First, the notion that the server first does a HEAD on the webid, to learn metadata about the foaf file.

Second, like the XML-based signed XRD 1.0 and its "host-meta" profile from google/yahoo et al, we already have the means to seek a label that asserts a set of tagged-links about MULTIPLE URLs that one endpoint (the rating service domain itself) "speaks for"

GET /ratings?opt=tree&format=full&
u="http%3A%2F%2Fwww.w3.org%2Fpub%2FWWW%2F+&"
u="http%3A%2F%2Fwww.w3.org%2Fpub%2FWWW%2FTheProject.html&"
u="http%3A%2F%2Fwww.w3.org%2Funknown&"
s="http%3A%2F%2Fwww.ages.org%2Four-service%2Fv1.0%2F&"
s="http%3A%2F%2Fwww.rsac.org%2Fv1.0&"
s="http%3A%2F%2Funknown.com" HTTP/1.0


Signed label delivery by a third party was one of the "how to make a billion dollars" ideas folks were working on at RSA DSI, of which I&A certs for I&A happened to be the one that took off (courtesy of Netscape and SSL, making VeriSign worth 2 billion dollars at one point!).
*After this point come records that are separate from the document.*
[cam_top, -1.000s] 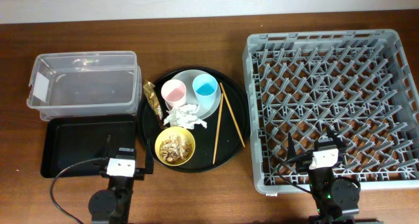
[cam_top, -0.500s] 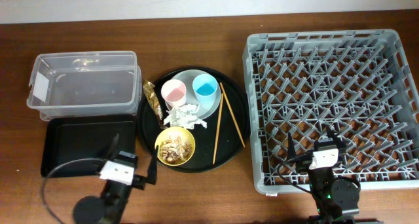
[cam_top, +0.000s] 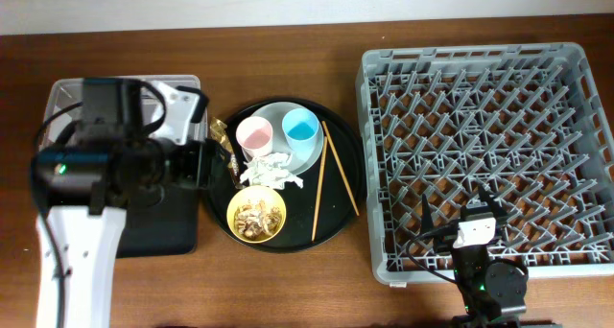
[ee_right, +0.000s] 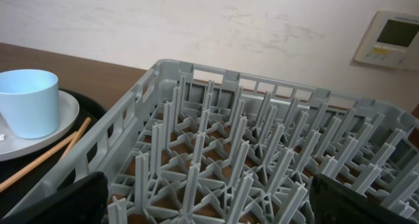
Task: Sort waste into correct bins and load items into the dishwasher rack
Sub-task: 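Reach the left gripper to the crumpled tissue and grasp it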
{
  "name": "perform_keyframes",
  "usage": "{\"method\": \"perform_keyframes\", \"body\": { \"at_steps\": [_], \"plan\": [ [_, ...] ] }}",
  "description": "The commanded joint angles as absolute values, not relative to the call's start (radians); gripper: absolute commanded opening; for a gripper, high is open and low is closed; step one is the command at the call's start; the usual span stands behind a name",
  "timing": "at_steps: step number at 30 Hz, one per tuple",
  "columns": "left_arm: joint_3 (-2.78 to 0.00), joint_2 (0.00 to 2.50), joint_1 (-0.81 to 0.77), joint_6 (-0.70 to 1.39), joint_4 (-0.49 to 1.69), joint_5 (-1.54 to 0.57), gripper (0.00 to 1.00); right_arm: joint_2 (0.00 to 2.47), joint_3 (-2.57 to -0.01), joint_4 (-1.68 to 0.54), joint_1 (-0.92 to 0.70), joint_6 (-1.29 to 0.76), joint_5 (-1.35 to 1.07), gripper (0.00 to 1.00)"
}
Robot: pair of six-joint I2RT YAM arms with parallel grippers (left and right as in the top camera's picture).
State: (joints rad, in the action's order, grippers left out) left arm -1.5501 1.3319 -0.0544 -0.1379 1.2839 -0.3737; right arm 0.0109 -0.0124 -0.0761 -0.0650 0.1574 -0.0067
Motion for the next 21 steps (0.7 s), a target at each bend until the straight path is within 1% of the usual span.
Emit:
{"method": "perform_keyframes", "body": {
  "at_steps": [1,4,5,6,7,8,9,10,11,13,15,16,21],
  "plan": [
    [-1.518,1.389,-0.128,-0.121,1.283,-0.395,0.17,0.004,-0.006,-0.079,-0.059,0.153,-0.015,0.98],
    [-1.406,1.410,-0.251,0.039,1.201,-0.125,0.15,0.004,-0.006,-0.079,-0.059,0.153,-0.015,0.98],
    [-1.367,1.410,-0.287,0.059,1.166,-0.087,0.17,0.004,-0.006,-0.079,-0.059,0.153,-0.015,0.98],
    [-1.313,1.410,-0.331,0.068,1.113,-0.059,0.27,0.004,-0.006,-0.079,-0.059,0.153,-0.015,0.98],
    [-1.246,1.410,-0.371,0.069,1.036,-0.055,0.43,0.004,-0.006,-0.079,-0.059,0.153,-0.015,0.98],
    [-1.201,1.410,-0.392,0.089,0.978,-0.054,0.50,0.004,-0.006,-0.079,-0.059,0.153,-0.015,0.98],
    [-1.154,1.410,-0.408,0.105,0.910,-0.054,0.54,0.004,-0.006,-0.079,-0.059,0.153,-0.015,0.98],
    [-1.077,1.410,-0.418,0.106,0.796,-0.053,0.57,0.004,-0.006,-0.079,-0.059,0.153,-0.015,0.99],
    [-1.022,1.410,-0.418,0.106,0.713,-0.051,0.65,0.004,-0.006,-0.079,-0.059,0.153,-0.015,0.98],
    [-0.953,1.410,-0.418,0.105,0.609,-0.026,0.70,0.004,-0.006,-0.079,-0.059,0.153,-0.015,0.98],
    [-0.894,1.410,-0.418,0.105,0.532,0.054,0.71,0.004,-0.006,-0.079,-0.059,0.153,-0.015,0.98],
    [-0.882,1.410,-0.418,0.105,0.507,0.070,0.75,0.004,-0.006,-0.079,-0.059,0.153,-0.015,0.98],
    [-0.864,1.451,-0.419,0.105,0.437,0.068,0.75,0.004,-0.006,-0.079,-0.059,0.153,-0.015,0.98]
  ]
}}
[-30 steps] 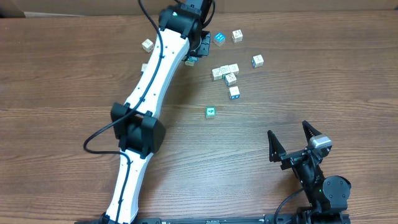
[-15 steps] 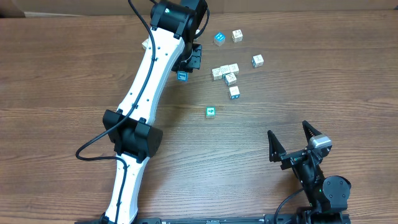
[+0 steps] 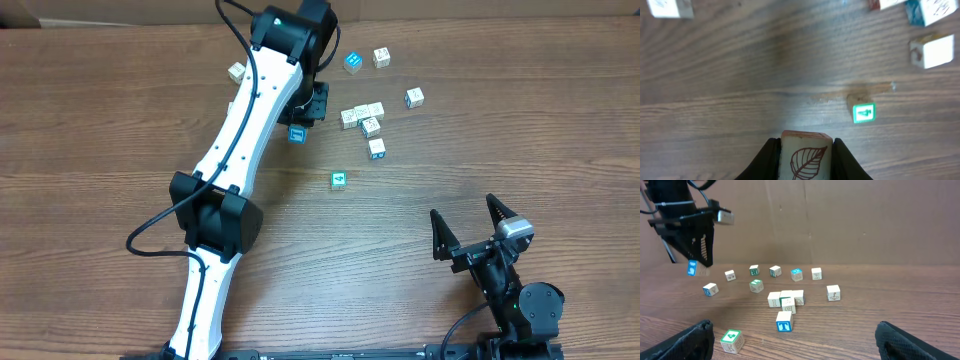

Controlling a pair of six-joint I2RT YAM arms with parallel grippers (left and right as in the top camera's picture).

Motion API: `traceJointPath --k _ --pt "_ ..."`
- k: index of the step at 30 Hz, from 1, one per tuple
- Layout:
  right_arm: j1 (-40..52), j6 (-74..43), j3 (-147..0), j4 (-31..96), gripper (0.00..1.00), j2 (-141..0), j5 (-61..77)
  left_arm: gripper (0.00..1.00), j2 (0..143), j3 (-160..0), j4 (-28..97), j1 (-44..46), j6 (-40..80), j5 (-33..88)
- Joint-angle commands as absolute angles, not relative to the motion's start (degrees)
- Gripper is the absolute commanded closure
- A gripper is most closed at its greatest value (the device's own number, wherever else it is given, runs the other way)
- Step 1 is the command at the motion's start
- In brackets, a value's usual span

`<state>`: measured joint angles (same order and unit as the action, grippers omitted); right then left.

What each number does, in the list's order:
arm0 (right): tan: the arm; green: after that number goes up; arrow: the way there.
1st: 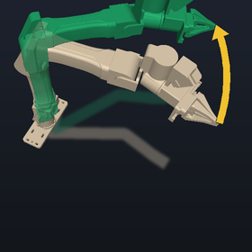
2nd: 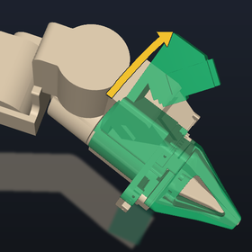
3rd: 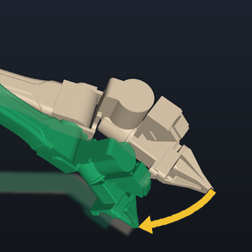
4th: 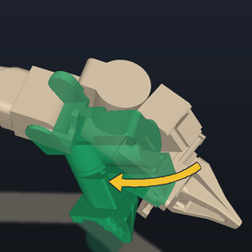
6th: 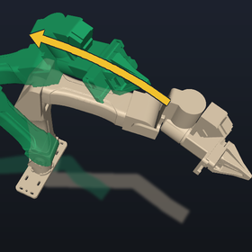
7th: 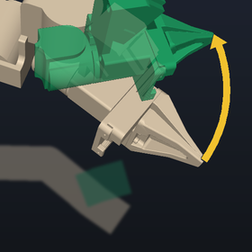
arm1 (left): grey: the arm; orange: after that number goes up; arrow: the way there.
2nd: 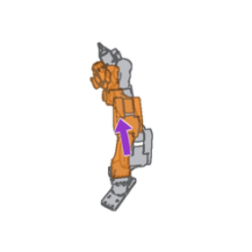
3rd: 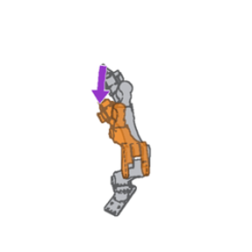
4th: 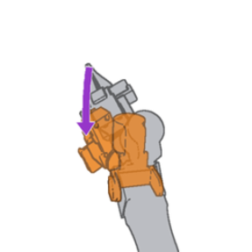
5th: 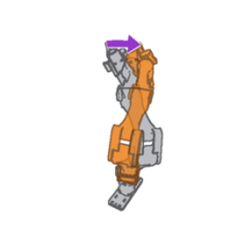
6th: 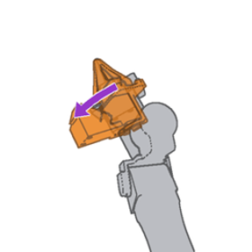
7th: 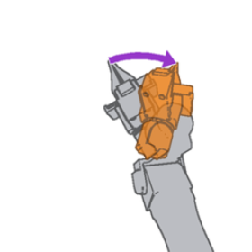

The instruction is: Form a circle

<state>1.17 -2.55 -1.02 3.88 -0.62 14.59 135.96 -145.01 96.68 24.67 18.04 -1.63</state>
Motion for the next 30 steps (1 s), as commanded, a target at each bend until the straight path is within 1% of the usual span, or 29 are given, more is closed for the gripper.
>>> traceJointPath --k 1,6,30 --pt "0.99 -2.28 -0.45 3.53 0.00 -0.16 14.17 0.88 134.85 -141.60 96.84 24.88 16.34 -0.08" --pt "0.99 -2.28 -0.45 3.55 0.00 -0.16 14.17 0.91 134.76 -137.10 96.84 24.88 16.23 -0.21" --pt "0.99 -2.28 -0.45 3.53 0.00 -0.16 14.17 0.89 133.69 -126.74 96.86 25.19 16.25 -0.60"
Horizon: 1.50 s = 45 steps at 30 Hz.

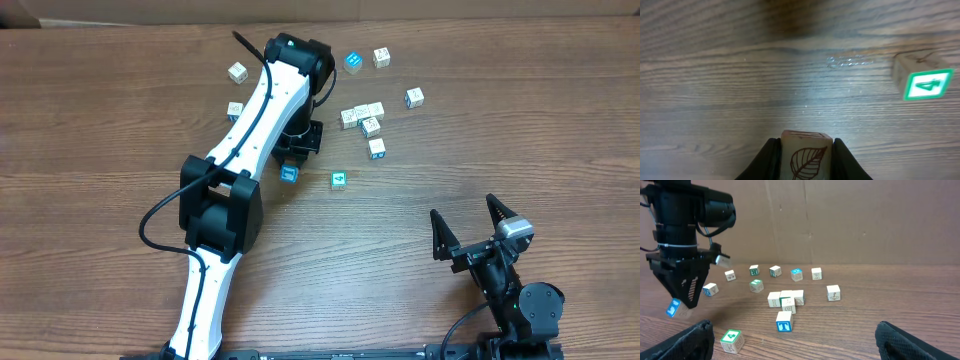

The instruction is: Form a circle

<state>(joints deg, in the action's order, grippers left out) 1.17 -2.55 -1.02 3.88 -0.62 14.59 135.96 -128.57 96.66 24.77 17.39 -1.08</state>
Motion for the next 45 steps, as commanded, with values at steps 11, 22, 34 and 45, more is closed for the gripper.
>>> traceJointPath --k 11,22,34,45 --pt "0.99 -2.31 -0.45 3.55 0.00 -0.16 14.17 0.90 133.58 -122.50 96.84 25.32 16.78 -0.60" --pt "0.99 -2.31 -0.45 3.53 0.00 -0.16 14.17 0.90 133.58 -122.50 96.82 25.93 16.97 -0.58" --pt "0.99 -2.28 -0.45 3.55 0.00 -0.16 14.17 0.91 133.60 -122.48 95.42 25.96 18.28 -0.56" --pt "0.99 -2.31 -0.45 3.55 0.00 -0.16 14.17 0.90 133.60 -122.04 94.00 25.98 18.94 -0.56"
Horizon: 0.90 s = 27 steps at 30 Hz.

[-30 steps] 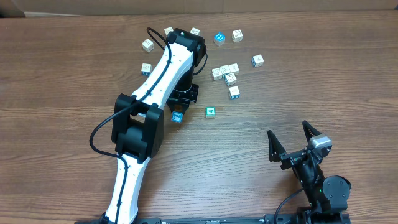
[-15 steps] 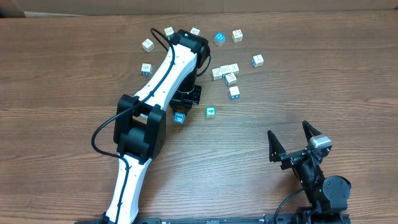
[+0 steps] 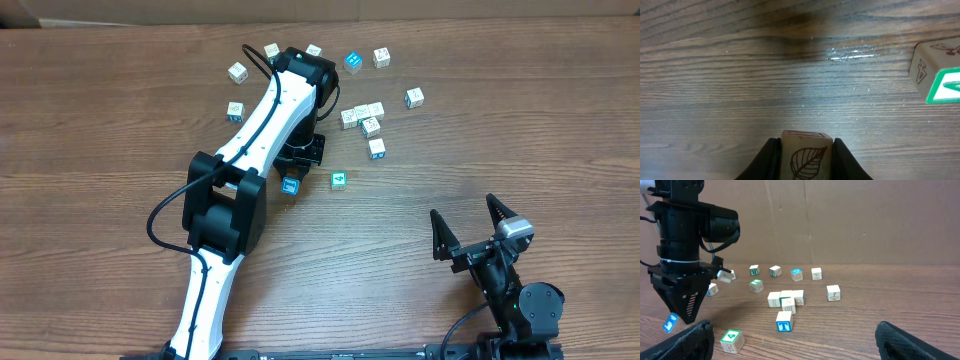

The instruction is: Form a circle

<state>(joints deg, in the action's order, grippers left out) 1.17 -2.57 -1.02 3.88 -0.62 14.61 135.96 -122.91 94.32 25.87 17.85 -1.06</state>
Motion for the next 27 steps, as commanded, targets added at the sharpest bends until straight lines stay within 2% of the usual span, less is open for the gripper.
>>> traceJointPath --k 1,17,27 --pt "0.99 -2.31 -0.45 3.53 0.00 -0.16 14.17 0.90 133.60 -122.02 93.97 25.98 18.98 -0.51" --pt "0.99 -2.28 -0.45 3.55 0.00 -0.16 14.17 0.90 133.60 -121.97 92.03 25.96 19.99 2.59" --pt "0.99 -2.28 -0.45 3.55 0.00 -0.16 14.17 0.94 133.60 -121.97 90.39 25.96 20.84 2.55"
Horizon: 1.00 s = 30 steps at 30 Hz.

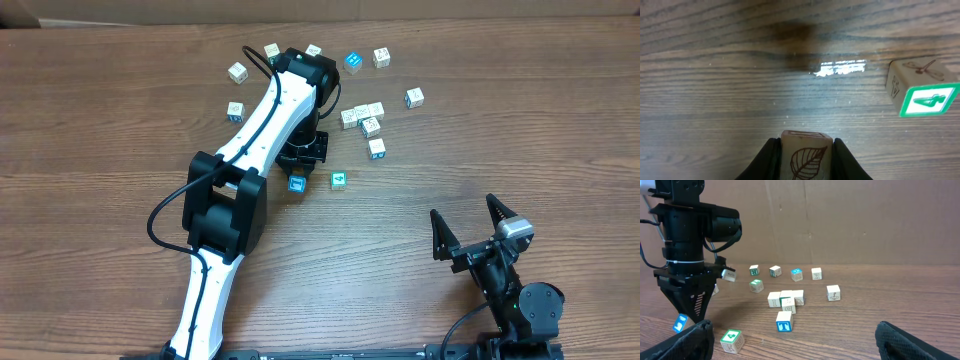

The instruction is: Form a circle

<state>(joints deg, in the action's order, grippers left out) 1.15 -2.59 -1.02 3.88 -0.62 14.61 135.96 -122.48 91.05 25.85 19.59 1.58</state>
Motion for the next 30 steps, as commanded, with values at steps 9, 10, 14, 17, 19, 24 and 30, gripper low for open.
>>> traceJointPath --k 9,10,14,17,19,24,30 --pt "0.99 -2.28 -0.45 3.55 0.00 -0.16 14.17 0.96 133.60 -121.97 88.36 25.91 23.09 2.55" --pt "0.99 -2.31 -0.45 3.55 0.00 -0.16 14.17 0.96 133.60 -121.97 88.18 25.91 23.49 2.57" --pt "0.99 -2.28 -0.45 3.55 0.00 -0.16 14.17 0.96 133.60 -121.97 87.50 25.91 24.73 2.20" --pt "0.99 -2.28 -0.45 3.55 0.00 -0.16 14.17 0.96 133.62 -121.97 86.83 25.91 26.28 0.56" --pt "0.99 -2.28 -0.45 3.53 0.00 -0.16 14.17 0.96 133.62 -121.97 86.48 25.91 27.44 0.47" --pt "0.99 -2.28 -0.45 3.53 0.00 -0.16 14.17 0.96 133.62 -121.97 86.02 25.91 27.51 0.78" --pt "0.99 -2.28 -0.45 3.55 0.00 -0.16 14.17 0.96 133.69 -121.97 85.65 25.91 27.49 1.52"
Today, we should send that sequence of labels back as an Atom stream, so it all now fits with modern work on activity streams.

So ...you get one form of label tied to the webid in the cert itself, and HEAD issued by the server allows you to get more labels.

We distinguish labels from foaf files!

IN this way, labels (RDF in drag) can augment certs, and just as in 40 years label-based access control, lattices can control the reassembly of labeled SSL fragments (properly addressing the so-called, and mis-named SSL renegotiation vulnerability).

And, it's about to get out of patent control (assuming there is IP).




-----Original Message-----
From: Peter Williams [mailto:home_pw at msn.com]
Sent: Wednesday, December 09, 2009 5:55 AM
To: 'Dan Brickley'; 'Toby Inkster'
Cc: 'foaf-protocols at lists.foaf-project.org'
Subject: RE: [foaf-protocols] What's a WebID?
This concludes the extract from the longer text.